Copy exactly the lines from the start of the data below through the one that carries "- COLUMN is", and only those.

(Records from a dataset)

====================

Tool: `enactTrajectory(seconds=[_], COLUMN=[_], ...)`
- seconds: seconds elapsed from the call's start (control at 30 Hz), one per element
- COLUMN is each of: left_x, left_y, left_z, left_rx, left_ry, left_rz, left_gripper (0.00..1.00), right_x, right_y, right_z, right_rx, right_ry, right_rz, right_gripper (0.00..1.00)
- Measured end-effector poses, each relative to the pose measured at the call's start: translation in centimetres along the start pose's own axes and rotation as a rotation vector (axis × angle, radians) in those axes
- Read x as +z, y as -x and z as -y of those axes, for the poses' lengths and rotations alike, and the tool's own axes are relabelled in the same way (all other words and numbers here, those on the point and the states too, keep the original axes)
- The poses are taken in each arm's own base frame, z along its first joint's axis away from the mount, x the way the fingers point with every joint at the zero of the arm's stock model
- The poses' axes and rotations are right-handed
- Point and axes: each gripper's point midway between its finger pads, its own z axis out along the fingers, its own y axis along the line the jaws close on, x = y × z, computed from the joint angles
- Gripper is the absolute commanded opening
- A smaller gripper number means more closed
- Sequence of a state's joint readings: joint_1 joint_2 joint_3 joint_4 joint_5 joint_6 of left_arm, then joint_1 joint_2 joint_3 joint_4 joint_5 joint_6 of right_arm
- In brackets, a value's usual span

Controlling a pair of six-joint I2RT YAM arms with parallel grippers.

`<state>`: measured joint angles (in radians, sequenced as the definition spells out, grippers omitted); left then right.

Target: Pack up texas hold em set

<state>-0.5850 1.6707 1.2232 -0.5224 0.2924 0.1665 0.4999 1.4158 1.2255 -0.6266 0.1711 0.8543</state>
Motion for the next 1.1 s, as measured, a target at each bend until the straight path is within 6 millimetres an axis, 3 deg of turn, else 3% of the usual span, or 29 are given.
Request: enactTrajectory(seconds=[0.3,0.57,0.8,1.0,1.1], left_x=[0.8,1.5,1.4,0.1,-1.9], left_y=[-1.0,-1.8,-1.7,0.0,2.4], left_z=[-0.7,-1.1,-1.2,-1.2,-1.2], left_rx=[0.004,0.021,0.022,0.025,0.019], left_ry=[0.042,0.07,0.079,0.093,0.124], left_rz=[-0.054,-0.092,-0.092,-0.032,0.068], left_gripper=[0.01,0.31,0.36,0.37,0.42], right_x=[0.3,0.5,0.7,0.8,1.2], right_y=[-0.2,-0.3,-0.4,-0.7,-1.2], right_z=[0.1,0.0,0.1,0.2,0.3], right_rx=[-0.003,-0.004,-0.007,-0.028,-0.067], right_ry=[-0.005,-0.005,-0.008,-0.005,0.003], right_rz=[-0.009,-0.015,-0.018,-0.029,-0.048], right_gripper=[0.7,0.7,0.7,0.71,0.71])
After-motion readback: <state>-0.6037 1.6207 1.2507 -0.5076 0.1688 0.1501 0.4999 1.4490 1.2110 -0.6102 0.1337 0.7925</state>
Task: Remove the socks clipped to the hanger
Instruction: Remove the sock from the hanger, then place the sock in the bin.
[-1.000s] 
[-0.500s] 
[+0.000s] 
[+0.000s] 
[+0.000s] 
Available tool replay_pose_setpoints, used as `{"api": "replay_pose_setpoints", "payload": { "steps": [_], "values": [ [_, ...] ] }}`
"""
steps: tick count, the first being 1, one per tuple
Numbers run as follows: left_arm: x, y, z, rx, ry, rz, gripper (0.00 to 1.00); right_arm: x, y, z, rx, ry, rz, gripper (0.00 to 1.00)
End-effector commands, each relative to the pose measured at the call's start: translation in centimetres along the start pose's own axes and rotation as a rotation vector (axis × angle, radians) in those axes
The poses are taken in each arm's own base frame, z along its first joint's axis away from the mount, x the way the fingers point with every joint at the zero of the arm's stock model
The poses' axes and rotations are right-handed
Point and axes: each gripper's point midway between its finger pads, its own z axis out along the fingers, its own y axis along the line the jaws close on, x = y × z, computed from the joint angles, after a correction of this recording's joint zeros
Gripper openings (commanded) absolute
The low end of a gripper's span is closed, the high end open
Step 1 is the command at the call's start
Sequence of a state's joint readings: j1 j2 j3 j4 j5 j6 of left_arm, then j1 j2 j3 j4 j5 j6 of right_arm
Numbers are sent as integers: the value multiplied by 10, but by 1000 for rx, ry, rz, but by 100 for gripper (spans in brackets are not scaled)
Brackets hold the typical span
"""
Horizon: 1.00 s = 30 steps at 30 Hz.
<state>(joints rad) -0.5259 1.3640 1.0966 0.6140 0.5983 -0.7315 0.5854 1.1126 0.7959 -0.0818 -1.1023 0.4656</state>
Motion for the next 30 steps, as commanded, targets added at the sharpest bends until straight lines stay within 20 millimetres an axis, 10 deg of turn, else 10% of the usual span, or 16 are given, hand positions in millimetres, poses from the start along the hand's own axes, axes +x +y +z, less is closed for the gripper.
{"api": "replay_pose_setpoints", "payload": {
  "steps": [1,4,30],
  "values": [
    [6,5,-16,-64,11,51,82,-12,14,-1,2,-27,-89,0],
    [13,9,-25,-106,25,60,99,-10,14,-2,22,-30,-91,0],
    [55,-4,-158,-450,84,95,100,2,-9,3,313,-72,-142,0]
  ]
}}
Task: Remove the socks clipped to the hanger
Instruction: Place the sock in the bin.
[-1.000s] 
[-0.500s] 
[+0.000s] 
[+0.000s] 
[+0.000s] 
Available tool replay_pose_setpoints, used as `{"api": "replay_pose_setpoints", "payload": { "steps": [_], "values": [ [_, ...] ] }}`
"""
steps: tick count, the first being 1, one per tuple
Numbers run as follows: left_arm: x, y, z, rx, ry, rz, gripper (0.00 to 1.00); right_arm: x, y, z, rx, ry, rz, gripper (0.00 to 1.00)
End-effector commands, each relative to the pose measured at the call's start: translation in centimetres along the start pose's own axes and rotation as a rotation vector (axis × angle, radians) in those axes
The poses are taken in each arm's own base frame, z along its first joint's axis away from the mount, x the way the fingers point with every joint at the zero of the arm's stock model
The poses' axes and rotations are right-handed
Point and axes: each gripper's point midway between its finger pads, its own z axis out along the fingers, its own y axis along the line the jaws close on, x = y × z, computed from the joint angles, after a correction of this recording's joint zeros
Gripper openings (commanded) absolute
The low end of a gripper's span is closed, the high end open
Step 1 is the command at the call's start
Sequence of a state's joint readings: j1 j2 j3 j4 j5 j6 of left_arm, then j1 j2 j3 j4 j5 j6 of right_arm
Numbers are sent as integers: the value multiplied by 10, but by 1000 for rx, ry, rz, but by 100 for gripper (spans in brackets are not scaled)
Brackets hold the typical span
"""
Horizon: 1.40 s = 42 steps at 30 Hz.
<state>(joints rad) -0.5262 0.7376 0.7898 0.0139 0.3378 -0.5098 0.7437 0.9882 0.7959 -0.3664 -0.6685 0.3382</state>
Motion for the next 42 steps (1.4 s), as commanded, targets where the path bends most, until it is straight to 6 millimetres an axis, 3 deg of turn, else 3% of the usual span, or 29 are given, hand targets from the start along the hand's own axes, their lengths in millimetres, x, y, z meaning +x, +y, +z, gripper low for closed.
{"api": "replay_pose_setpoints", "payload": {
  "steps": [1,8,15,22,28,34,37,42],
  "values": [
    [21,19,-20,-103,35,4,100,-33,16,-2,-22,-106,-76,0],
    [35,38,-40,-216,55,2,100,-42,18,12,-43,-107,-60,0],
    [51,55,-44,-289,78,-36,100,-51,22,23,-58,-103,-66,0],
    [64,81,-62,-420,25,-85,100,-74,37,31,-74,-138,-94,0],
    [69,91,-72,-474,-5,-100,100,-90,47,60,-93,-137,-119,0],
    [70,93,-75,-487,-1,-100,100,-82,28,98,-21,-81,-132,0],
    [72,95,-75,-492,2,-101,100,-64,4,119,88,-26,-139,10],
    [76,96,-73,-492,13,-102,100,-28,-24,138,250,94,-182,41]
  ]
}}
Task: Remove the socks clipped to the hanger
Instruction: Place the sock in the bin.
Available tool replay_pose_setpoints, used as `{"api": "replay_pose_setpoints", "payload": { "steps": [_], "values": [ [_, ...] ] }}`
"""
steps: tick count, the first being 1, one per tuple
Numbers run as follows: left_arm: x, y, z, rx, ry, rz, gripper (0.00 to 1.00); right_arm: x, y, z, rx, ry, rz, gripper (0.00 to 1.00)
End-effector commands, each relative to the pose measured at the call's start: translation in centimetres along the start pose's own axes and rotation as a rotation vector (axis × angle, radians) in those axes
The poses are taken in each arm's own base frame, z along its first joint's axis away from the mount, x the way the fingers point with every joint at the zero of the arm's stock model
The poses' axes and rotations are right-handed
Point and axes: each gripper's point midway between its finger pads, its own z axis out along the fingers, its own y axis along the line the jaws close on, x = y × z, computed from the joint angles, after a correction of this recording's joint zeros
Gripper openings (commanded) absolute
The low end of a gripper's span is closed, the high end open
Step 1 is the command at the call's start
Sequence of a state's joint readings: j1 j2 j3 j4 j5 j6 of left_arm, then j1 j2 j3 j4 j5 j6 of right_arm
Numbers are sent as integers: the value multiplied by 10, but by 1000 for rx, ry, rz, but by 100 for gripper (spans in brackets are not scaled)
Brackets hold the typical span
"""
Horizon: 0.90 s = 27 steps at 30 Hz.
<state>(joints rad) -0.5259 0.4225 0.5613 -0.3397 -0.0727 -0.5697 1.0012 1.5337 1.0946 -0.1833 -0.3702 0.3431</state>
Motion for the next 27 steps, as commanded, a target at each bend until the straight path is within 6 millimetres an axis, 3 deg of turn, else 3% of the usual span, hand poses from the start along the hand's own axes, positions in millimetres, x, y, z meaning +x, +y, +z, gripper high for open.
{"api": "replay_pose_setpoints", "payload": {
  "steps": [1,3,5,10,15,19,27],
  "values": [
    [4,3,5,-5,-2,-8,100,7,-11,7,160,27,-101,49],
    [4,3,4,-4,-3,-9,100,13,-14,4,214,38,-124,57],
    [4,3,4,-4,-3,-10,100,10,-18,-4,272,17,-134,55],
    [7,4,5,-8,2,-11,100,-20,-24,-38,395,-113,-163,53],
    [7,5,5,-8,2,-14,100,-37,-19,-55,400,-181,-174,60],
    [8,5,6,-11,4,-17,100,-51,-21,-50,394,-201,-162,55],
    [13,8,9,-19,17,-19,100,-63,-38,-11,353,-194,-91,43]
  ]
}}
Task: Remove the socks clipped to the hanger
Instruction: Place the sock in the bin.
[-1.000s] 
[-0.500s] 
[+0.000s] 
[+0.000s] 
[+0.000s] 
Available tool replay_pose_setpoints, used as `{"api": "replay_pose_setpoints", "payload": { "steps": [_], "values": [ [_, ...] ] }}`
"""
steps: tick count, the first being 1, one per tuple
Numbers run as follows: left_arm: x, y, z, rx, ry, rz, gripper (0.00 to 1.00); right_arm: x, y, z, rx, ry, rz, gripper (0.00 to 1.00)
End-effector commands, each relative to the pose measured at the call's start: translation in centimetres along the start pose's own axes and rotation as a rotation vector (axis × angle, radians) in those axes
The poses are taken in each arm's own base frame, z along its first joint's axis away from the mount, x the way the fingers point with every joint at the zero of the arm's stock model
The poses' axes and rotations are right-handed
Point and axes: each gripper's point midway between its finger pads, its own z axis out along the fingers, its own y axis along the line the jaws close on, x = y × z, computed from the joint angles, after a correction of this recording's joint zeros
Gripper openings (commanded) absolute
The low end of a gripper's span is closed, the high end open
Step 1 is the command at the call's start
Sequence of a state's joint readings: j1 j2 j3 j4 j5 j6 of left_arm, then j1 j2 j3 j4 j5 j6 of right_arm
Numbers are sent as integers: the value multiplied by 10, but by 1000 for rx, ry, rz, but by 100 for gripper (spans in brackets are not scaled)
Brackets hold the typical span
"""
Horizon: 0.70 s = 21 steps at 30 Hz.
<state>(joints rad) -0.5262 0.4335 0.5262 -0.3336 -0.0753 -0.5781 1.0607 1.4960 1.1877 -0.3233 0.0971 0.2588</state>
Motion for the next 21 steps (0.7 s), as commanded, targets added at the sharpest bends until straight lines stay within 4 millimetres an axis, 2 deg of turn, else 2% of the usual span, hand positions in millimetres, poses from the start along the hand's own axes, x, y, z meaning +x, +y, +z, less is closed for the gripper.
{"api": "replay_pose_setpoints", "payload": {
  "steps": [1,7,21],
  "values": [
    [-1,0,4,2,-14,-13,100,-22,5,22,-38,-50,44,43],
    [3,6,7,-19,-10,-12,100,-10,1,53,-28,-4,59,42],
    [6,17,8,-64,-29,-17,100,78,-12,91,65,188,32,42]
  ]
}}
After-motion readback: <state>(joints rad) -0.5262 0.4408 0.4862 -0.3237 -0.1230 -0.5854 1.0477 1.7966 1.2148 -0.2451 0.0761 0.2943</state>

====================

- _EXERCISE ANSWER_:
Tool: `enactTrajectory(seconds=[_], COLUMN=[_], ...)`
- seconds: seconds elapsed from the call's start (control at 30 Hz), one per element
- COLUMN is each of: left_x, left_y, left_z, left_rx, left_ry, left_rz, left_gripper (0.00..1.00), right_x, right_y, right_z, right_rx, right_ry, right_rz, right_gripper (0.00..1.00)

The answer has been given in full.